O organismo, rickettsia, é expelido na oviposição; passa, em sucessão, à larva, ninfa e forma adulta (imago) do aracnídeo reservatório; e, daí, aos cães, roedores (capivaras), animais de pasto, os quais apresentam sintomas mínimos. Rickettsias são lançadas para fora pela saliva do Amblyomma cajennense, carrapato-estrela, carrapato do cavalo, o eficiente vetor da transmissão para o homem. Carrapatos "pegam carona" nos animais de estimação que freqüentam o pasto e têm acesso à habitação, criando riscos adicionais. De outra parte, vivência em chácaras, arvorismo, pescarias à beira de represas, dormidas em pousadas podem contribuir para a aquisição da infecção, se não houver observância das recomendações preventivas.
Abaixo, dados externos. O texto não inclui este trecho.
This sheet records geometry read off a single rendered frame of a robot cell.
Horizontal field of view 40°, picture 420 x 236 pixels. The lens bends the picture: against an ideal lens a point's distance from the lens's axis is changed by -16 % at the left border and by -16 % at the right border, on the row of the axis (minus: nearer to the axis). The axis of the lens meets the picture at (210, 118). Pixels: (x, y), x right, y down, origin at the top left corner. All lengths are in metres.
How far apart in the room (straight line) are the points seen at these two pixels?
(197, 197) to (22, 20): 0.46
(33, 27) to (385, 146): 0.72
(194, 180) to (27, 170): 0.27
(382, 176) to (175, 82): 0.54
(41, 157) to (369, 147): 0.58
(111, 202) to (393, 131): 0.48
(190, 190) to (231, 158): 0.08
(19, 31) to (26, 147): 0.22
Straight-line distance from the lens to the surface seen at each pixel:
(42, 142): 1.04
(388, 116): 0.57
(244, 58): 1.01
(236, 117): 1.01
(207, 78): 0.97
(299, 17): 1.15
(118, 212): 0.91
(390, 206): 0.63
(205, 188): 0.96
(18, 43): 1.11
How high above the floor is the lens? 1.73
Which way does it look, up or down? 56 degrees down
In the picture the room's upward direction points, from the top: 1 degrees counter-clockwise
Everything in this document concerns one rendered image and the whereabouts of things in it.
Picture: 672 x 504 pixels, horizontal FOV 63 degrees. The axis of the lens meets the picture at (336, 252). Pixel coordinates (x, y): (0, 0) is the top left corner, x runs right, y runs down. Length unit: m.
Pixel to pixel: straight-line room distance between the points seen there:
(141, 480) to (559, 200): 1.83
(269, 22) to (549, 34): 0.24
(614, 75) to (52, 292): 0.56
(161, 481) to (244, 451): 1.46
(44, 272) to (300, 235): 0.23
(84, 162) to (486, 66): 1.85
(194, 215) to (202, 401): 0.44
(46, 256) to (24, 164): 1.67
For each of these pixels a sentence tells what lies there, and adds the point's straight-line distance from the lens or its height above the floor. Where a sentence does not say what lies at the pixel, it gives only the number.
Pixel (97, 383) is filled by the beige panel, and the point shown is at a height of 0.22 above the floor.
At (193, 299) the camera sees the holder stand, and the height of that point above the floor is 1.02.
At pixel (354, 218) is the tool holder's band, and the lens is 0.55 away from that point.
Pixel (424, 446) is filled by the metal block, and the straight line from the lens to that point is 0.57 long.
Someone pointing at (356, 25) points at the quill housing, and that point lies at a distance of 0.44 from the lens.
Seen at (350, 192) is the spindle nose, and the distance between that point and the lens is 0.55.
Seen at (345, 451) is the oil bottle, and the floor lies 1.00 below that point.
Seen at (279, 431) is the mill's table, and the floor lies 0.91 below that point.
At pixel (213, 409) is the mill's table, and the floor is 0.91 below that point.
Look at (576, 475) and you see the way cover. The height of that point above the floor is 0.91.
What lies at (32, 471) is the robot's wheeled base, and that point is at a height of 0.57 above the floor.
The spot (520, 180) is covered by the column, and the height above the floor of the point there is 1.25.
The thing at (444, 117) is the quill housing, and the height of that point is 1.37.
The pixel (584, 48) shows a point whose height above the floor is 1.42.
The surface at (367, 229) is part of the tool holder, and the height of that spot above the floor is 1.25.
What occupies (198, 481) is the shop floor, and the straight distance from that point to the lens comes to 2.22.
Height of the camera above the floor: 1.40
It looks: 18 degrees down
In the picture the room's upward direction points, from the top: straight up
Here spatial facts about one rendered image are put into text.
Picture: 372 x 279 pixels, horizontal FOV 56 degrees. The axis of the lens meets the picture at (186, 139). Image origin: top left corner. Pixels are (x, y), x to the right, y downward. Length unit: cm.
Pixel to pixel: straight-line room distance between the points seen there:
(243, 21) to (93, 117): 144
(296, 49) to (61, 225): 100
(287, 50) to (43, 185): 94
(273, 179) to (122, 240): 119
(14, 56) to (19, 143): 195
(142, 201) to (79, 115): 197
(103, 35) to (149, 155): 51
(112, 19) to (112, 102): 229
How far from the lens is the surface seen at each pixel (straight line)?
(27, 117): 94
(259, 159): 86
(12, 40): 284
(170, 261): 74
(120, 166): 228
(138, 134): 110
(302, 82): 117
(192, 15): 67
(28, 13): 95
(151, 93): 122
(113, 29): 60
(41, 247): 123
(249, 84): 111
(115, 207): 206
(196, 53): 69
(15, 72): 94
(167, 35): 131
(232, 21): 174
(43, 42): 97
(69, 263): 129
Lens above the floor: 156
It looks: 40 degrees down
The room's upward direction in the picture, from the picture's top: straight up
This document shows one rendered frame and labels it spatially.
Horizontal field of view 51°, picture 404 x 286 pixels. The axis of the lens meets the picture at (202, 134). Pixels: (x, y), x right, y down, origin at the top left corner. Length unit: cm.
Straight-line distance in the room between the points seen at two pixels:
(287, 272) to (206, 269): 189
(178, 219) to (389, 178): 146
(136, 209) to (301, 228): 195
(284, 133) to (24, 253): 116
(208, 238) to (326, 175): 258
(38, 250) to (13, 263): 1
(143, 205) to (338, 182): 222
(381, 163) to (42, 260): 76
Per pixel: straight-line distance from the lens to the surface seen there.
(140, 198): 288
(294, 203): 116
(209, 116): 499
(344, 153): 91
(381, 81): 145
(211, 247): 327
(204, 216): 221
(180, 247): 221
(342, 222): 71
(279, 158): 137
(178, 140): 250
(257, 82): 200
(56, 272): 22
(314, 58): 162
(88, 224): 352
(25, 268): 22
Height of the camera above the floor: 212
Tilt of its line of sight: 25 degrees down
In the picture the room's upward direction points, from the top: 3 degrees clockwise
Início súbito, febre elevada, cefaléia e dores musculares, confusão mental, inchação da face, sinais de irritação meníngea, secura de lábios e língua e aparecimento de manchas, assemelhando-se às da casca do ovo de codorna, caracterizam a doença.

O tratamento deve ser instituído nos primeiros 3-4 dias, diante do quadro clínico e da exposição em áreas focais nos 10-14 dias precedentes. Algumas vezes o carrapato e/ou a escara da picada podem ser encontrados, encobertos sob o couro cabeludo no limite com o pescoço.

A associação ixodídeo-febre maculosa responde pelos surtos limitados e restritos. Ao contrário do tifo clássico, primavera, verão, troca de roupas - leves e claras -, banhos diários, repelentes estão a nosso favor. Mas - advertência! - está composta a ante-sala para doenças outras, menos estudadas, de quadros clínicos diversificados e de comprovação laboratorial menos acessível: doença de Lyme, babesiose, erlichiose, febre Q, febre recorrente e encefalite por vírus; algumas, elegendo indivíduos sob imunodepressão; em todas, o artrópode marcando presença.

Aviso aos jovens inclinados para a área de biociências: não faltará trabalho atraente - no laboratório e no ambiente natural -, secundando os exemplos dos cientistas citados, mas assegurada - pela nova geração - a preservação da vida pelos imunoprofiláticos que todos almejamos.